This is a common misconcetpion: there is no nightime mixing layer except in the heat islands of cities. In a rural location like Cabauw, a strong inversion develops during night, called the nocturnal boundary layer (NBL). This is a very stably stratified layer in the lowest few hundred meters of the BL (see Stull 1988 or Garrett 1992). Stable stratification means no vertical turbulent exchange, no mixing. And because there is no mixing the strong vertical temperature gradient can become even stronger. The surface decouples from the layers above and becomes due to radiative cooling and surface evaporation cooler and cooler. Any mixing would destroy this gradient (see van Ulden and Wieringa 1996). As temperature decreases relative humidity increases, aerosol particles grow and backscatter increase. There is no mixing, no transport of aerosol involved in this increase in backscatter. The height of the strong backscatter layer is not connected to the NBL it just represents the layer where depending on the type of aerosol RH is above 60-80%. Accordingly the high backscatter at night at the surface is not a mixing layer and it also does not identify the NBL.
line 120:"... the humidity profile ..."
I guess you mean relative humidity (RH).
line 122:
" ... the partially visible range of the ceilometer,..."
You mean either the 'no-overlap' or the 'incomplete-overlap' region.
In the no-overlap region the Laser beam and the field of view (FOV) of the lidar telescope do not overlap. The Lidar can not see light backscattered from the laser beam it is literally blind. In this height range there is no information in the ceilometer data about the state of the atmosphere. The incomplete-overlap region is where the laser partially lies within the FOV of the telescope. It is possible to correct this (see Hervo et al 2016 or Wiegner and Geiss 2012 (note that the latter is about the CHM15kx - with just a note about the CHM15k)).
For the CHM15k the no-overlap region ends at a range of roughly 100m the incomplete overlap ends at roughly 350m. As very small details of the optics determine the overlap, the manufacturer uses for every ceilometer an individual build-in overlap correction function. This function is not perfect (see remarks for fig.2). Hervo et al (2016) provided a method to correct it including a temperature sensitivity. To get precise numbers for the overlap regions refer to the operator or the manufacturer of the instrument.
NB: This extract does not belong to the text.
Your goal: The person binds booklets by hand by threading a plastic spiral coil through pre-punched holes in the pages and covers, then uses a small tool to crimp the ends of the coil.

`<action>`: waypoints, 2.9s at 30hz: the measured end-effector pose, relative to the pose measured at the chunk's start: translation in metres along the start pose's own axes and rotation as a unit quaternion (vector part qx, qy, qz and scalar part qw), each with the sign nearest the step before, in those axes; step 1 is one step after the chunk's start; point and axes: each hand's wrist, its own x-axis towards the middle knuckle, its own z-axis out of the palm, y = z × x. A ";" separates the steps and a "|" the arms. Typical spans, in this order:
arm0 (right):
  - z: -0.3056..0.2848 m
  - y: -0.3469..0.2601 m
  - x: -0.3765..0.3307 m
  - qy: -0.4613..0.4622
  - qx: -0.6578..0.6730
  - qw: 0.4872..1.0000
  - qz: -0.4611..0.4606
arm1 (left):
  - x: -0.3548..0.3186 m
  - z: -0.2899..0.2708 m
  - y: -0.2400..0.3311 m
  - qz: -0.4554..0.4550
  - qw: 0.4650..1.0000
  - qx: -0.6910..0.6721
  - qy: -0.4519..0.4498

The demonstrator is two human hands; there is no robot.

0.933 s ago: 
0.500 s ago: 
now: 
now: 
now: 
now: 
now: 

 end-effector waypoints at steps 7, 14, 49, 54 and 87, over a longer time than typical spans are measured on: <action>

line 124:"Humidity levels were similar when there was sufficient mixing ..."
Relative humidity (RH) is not conserved during vertical mixing processes. When RH stays constant with height this just means that air temperature and dew point increase or decrease (both is possible, especially if specific humidity varies with height) at the same rate with height. RH is thus not a reliable indicator for the height of a mixed layer. Reliable indicators are virtual potential temperature and specific humidity.
Figure 3:Ceilometer in the front, tower in the background (only lower half of the tower (van Ulden and Wieringa 1995)
One can also see a scanning microwave radiometer (MWR, left), a scanning cloud radar (CR), a micro rain radar (MRR) and a second microwave radiometer (center), a scanning doppler wind lidar (DWL) and two Distrometers (right).line 136:
"Fig. 2 indicates a MLH between 40 and 140 meters around a 4am UTC on 8 June, which slowly rose to 200 meters around 7am"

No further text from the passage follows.